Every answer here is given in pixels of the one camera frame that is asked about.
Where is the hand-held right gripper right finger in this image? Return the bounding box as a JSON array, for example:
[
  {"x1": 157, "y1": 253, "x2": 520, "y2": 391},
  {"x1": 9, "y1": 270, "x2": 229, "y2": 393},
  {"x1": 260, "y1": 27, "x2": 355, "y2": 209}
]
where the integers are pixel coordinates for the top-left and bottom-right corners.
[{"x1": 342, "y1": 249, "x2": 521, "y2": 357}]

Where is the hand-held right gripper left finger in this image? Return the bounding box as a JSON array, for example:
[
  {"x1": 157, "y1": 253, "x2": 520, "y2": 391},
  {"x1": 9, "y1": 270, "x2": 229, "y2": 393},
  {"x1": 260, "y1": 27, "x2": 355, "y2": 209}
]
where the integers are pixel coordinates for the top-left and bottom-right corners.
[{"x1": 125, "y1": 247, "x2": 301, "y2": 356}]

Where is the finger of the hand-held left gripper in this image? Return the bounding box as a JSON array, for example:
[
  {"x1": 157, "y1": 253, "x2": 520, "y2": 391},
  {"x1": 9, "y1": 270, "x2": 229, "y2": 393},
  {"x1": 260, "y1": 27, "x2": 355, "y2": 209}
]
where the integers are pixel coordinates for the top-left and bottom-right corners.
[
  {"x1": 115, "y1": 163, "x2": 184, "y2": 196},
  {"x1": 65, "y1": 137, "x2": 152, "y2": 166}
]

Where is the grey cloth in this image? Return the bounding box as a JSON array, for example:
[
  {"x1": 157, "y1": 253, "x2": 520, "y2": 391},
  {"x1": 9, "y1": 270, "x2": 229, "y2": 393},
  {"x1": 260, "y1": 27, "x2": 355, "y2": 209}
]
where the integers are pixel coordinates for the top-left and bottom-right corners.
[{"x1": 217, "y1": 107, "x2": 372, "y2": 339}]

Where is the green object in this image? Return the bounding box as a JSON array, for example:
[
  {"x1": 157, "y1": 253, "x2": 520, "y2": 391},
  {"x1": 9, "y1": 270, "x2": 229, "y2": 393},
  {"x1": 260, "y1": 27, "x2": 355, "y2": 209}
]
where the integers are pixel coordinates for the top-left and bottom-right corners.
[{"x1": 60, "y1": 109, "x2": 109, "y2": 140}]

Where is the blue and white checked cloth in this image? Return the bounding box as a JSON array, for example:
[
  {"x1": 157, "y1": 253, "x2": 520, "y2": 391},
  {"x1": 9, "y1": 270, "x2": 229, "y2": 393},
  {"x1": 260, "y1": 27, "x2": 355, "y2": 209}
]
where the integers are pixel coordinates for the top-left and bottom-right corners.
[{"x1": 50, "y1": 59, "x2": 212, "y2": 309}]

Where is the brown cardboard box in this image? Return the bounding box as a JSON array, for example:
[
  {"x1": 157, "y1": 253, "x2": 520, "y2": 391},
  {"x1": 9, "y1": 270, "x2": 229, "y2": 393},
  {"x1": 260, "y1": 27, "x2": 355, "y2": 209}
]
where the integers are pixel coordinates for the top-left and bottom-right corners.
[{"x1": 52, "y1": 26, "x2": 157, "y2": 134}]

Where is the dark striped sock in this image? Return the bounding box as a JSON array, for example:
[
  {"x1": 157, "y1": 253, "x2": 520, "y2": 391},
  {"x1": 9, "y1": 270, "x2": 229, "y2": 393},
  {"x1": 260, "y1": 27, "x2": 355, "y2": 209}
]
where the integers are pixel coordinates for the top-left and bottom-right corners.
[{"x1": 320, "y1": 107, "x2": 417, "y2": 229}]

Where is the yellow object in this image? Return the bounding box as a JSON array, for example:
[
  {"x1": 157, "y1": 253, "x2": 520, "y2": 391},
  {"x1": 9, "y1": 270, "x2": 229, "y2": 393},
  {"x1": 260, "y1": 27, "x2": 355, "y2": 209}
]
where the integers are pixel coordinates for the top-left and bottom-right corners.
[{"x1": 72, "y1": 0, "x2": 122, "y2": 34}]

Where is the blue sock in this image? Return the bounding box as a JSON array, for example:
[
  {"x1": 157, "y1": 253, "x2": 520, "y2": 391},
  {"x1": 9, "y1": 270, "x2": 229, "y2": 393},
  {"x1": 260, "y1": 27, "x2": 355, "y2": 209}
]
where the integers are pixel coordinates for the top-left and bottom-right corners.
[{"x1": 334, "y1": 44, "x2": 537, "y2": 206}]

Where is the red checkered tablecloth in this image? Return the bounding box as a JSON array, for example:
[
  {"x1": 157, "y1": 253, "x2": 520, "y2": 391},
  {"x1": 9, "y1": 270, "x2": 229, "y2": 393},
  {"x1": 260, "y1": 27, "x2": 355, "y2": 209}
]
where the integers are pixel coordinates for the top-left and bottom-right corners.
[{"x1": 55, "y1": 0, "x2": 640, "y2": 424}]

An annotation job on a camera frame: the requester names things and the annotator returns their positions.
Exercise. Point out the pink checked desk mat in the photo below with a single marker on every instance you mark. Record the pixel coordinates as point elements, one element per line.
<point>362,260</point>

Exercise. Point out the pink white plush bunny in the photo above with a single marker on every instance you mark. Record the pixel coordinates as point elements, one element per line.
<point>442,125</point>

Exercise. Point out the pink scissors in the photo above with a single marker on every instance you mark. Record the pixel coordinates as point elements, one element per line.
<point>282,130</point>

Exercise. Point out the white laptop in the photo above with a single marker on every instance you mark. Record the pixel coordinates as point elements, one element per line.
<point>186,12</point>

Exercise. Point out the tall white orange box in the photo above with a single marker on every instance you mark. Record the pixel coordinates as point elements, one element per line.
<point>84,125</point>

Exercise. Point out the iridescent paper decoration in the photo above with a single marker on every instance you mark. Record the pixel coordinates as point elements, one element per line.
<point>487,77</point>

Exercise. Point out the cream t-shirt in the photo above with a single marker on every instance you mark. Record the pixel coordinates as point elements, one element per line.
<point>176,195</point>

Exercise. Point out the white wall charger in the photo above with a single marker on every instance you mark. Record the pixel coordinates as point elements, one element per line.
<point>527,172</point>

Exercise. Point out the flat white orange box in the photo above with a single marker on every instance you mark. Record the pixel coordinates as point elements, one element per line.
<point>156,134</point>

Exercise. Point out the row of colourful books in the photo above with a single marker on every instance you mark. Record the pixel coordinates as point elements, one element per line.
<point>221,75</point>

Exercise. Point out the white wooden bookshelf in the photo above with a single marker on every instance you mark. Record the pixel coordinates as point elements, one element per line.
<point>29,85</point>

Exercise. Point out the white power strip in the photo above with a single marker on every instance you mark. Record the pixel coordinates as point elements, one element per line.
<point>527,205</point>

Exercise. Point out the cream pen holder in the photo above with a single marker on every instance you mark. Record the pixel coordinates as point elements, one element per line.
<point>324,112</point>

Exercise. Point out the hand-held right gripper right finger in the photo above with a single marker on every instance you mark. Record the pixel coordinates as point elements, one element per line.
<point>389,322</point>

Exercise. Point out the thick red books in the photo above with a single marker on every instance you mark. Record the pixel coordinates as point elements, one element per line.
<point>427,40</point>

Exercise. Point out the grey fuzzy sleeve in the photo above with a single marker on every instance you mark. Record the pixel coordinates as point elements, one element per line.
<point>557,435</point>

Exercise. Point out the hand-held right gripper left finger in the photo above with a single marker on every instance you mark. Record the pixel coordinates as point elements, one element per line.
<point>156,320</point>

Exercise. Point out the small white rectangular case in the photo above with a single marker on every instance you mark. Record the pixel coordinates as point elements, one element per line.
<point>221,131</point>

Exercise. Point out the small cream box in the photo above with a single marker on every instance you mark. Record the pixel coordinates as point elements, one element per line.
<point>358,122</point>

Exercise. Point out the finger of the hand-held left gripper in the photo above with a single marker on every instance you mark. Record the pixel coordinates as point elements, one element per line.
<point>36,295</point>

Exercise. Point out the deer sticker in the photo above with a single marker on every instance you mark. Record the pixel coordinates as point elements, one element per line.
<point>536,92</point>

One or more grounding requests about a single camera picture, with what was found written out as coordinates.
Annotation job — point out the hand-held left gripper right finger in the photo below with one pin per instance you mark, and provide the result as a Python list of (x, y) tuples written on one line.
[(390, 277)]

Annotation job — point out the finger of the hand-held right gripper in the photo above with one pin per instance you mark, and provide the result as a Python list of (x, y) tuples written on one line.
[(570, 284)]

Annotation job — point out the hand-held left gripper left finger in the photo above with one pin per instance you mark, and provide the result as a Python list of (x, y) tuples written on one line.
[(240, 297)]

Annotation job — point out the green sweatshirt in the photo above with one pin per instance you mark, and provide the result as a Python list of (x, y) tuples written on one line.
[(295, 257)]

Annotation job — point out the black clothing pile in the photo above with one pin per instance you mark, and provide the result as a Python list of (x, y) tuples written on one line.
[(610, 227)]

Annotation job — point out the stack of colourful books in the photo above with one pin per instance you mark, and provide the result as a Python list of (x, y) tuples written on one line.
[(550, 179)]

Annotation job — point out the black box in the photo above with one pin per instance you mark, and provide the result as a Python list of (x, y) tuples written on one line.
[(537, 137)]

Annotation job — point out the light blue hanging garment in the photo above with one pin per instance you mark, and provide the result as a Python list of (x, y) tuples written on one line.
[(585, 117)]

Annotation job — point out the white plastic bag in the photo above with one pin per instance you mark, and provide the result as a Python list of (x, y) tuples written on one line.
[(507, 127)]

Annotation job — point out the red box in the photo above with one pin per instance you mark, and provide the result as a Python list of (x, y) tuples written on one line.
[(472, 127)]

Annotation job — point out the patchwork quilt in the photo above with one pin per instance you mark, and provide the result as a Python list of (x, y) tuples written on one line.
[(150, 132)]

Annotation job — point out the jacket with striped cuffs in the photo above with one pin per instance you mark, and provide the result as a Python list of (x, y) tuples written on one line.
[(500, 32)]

----

**Task:**
Only lines with the word "orange" are wanted. Find and copy them from the records above.

**Exercise solution:**
Exercise. Point out the tall white orange box in the photo above with a single marker on every instance you mark. Record the pixel coordinates as point elements, one element per line.
Exercise. Point out the flat white orange box in the photo above with a single marker on every instance you mark. Record the pixel coordinates as point elements, one element per line.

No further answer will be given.